### What is being asked
After reading the listing below, copy it out exactly.
[Available data]
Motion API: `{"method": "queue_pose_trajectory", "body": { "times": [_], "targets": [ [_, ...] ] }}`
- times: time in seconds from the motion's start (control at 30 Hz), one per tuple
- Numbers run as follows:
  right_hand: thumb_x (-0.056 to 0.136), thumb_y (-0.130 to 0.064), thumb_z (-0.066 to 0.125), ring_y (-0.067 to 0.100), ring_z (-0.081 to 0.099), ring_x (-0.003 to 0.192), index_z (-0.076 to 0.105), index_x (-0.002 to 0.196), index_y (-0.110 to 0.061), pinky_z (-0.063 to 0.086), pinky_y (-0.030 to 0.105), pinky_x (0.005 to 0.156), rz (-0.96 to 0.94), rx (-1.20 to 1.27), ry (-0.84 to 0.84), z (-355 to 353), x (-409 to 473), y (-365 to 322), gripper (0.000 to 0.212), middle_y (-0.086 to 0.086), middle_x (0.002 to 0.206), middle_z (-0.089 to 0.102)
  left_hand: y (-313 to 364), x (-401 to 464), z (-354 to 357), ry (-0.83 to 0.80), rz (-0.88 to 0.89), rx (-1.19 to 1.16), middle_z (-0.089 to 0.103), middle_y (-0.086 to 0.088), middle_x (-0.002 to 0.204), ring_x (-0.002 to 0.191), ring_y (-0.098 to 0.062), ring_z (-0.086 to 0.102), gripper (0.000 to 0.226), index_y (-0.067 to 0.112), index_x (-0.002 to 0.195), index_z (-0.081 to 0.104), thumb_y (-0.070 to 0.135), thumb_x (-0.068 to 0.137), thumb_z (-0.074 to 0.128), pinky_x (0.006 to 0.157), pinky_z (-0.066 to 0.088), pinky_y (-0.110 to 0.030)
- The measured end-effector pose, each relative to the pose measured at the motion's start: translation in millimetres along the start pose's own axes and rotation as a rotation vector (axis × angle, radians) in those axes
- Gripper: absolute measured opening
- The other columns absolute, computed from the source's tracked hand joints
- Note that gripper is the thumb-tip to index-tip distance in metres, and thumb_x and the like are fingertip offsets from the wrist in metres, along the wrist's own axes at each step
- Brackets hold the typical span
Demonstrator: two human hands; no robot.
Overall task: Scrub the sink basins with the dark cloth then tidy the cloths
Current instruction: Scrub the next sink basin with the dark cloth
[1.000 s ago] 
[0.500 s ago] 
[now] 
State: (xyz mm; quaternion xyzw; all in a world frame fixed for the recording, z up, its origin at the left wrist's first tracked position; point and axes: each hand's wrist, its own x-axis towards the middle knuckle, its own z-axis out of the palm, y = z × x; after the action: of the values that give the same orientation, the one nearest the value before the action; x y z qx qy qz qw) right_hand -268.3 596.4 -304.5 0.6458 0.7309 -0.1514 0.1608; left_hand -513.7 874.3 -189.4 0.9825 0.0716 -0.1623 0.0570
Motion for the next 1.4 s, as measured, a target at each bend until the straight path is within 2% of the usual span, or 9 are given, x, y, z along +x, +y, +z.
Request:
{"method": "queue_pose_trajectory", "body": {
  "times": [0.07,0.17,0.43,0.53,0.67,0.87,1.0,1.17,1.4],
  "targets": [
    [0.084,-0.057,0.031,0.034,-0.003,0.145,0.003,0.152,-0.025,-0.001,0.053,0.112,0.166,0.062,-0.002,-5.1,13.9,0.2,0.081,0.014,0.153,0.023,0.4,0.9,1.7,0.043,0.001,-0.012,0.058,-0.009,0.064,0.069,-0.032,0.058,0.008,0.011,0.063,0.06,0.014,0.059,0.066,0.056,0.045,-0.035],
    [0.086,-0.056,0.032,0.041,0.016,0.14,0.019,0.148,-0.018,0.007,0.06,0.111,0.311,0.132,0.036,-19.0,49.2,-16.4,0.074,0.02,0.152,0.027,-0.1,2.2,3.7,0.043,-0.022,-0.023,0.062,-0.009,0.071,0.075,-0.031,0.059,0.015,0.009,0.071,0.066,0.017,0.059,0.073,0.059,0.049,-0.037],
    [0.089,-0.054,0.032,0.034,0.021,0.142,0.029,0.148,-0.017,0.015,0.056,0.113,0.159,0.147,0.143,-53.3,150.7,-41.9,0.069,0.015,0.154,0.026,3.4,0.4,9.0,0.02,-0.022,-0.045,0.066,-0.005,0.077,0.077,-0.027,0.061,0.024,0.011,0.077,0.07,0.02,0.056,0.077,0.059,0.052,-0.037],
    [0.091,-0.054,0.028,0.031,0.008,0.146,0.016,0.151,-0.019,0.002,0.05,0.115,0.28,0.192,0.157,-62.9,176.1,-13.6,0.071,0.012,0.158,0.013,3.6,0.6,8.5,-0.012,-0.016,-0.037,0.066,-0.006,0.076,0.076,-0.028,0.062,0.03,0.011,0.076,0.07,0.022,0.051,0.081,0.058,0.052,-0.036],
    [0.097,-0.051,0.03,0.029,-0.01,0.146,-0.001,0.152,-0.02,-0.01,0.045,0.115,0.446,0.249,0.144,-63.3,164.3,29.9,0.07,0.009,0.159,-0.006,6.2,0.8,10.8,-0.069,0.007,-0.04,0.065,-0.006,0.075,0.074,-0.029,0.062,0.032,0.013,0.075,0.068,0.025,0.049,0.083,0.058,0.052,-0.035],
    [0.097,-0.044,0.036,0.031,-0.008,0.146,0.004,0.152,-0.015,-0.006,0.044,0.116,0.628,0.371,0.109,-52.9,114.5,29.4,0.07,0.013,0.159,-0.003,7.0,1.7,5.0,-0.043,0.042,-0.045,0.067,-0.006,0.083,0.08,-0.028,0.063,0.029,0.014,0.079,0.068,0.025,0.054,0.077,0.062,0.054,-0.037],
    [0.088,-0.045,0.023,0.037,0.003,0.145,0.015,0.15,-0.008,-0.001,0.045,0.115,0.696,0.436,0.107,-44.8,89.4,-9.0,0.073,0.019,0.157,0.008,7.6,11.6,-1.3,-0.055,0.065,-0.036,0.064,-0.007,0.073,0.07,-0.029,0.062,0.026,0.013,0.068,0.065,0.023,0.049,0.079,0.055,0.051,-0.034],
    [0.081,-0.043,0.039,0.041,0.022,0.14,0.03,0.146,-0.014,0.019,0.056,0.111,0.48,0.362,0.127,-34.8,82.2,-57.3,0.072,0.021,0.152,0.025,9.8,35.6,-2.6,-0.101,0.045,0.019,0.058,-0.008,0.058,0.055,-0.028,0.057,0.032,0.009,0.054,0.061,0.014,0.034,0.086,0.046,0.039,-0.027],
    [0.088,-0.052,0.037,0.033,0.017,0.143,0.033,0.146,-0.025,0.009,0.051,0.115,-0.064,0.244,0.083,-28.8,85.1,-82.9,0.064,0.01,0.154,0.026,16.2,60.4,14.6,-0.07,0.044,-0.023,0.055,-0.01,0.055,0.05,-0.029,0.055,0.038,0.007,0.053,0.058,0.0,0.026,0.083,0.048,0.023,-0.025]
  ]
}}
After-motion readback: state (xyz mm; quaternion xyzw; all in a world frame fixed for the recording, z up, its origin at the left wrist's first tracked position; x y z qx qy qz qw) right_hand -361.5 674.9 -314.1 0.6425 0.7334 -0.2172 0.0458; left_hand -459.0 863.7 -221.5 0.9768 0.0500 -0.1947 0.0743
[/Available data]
### Your response
Motion API: `{"method": "queue_pose_trajectory", "body": { "times": [_], "targets": [ [_, ...] ] }}`
- times: time in seconds from the motion's start (control at 30 Hz), one per tuple
- Numbers run as follows:
  right_hand: thumb_x (-0.056 to 0.136), thumb_y (-0.130 to 0.064), thumb_z (-0.066 to 0.125), ring_y (-0.067 to 0.100), ring_z (-0.081 to 0.099), ring_x (-0.003 to 0.192), index_z (-0.076 to 0.105), index_x (-0.002 to 0.196), index_y (-0.110 to 0.061), pinky_z (-0.063 to 0.086), pinky_y (-0.030 to 0.105), pinky_x (0.005 to 0.156), rz (-0.96 to 0.94), rx (-1.20 to 1.27), ry (-0.84 to 0.84), z (-355 to 353), x (-409 to 473), y (-365 to 322), gripper (0.000 to 0.212), middle_y (-0.086 to 0.086), middle_x (0.002 to 0.206), middle_z (-0.089 to 0.102)
  left_hand: y (-313 to 364), x (-401 to 464), z (-354 to 357), ry (-0.83 to 0.80), rz (-0.88 to 0.89), rx (-1.19 to 1.16), middle_z (-0.089 to 0.103), middle_y (-0.086 to 0.088), middle_x (-0.002 to 0.204), ring_x (-0.002 to 0.191), ring_y (-0.098 to 0.062), ring_z (-0.086 to 0.102), gripper (0.000 to 0.226), index_y (-0.067 to 0.112), index_x (-0.002 to 0.195), index_z (-0.081 to 0.104), thumb_y (-0.070 to 0.135), thumb_x (-0.068 to 0.137), thumb_z (-0.074 to 0.128), pinky_x (0.006 to 0.157), pinky_z (-0.066 to 0.088), pinky_y (-0.110 to 0.030)
- The measured end-effector pose, each relative to the pose measured at the motion's start: translation in millimetres along the start pose's own axes and rotation as a rotation vector (axis × angle, radians) in those axes
- Gripper: absolute measured opening
- The other columns absolute, computed from the source's tracked hand joints
- Note that gripper is the thumb-tip to index-tip distance in metres, and thumb_x and the like are fingertip offsets from the wrist in metres, along the wrist's own axes at each step
- Brackets hold the typical span
Demonstrator: two human hands; no robot.
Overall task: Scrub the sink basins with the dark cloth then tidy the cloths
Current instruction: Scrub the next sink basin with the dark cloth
[1.000 s ago] 
[0.500 s ago] 
[now] 
State: (xyz mm; quaternion xyzw; all in a world frame fixed for the recording, z up, its origin at the left wrist's first tracked position; point and axes: each hand's wrist, its own x-axis towards the middle knuckle, its own z-axis out of the palm, y = z × x; after the action: of the values that give the same orientation, the one nearest the value before the action; x y z qx qy qz qw) right_hand -268.3 596.4 -304.5 0.6458 0.7309 -0.1514 0.1608; left_hand -513.7 874.3 -189.4 0.9825 0.0716 -0.1623 0.0570
Motion for the next 1.4 s, as measured, a target at each bend until the straight path is within 2% of the usual span, or 9 are given, x, y, z along +x, +y, +z.
Request:
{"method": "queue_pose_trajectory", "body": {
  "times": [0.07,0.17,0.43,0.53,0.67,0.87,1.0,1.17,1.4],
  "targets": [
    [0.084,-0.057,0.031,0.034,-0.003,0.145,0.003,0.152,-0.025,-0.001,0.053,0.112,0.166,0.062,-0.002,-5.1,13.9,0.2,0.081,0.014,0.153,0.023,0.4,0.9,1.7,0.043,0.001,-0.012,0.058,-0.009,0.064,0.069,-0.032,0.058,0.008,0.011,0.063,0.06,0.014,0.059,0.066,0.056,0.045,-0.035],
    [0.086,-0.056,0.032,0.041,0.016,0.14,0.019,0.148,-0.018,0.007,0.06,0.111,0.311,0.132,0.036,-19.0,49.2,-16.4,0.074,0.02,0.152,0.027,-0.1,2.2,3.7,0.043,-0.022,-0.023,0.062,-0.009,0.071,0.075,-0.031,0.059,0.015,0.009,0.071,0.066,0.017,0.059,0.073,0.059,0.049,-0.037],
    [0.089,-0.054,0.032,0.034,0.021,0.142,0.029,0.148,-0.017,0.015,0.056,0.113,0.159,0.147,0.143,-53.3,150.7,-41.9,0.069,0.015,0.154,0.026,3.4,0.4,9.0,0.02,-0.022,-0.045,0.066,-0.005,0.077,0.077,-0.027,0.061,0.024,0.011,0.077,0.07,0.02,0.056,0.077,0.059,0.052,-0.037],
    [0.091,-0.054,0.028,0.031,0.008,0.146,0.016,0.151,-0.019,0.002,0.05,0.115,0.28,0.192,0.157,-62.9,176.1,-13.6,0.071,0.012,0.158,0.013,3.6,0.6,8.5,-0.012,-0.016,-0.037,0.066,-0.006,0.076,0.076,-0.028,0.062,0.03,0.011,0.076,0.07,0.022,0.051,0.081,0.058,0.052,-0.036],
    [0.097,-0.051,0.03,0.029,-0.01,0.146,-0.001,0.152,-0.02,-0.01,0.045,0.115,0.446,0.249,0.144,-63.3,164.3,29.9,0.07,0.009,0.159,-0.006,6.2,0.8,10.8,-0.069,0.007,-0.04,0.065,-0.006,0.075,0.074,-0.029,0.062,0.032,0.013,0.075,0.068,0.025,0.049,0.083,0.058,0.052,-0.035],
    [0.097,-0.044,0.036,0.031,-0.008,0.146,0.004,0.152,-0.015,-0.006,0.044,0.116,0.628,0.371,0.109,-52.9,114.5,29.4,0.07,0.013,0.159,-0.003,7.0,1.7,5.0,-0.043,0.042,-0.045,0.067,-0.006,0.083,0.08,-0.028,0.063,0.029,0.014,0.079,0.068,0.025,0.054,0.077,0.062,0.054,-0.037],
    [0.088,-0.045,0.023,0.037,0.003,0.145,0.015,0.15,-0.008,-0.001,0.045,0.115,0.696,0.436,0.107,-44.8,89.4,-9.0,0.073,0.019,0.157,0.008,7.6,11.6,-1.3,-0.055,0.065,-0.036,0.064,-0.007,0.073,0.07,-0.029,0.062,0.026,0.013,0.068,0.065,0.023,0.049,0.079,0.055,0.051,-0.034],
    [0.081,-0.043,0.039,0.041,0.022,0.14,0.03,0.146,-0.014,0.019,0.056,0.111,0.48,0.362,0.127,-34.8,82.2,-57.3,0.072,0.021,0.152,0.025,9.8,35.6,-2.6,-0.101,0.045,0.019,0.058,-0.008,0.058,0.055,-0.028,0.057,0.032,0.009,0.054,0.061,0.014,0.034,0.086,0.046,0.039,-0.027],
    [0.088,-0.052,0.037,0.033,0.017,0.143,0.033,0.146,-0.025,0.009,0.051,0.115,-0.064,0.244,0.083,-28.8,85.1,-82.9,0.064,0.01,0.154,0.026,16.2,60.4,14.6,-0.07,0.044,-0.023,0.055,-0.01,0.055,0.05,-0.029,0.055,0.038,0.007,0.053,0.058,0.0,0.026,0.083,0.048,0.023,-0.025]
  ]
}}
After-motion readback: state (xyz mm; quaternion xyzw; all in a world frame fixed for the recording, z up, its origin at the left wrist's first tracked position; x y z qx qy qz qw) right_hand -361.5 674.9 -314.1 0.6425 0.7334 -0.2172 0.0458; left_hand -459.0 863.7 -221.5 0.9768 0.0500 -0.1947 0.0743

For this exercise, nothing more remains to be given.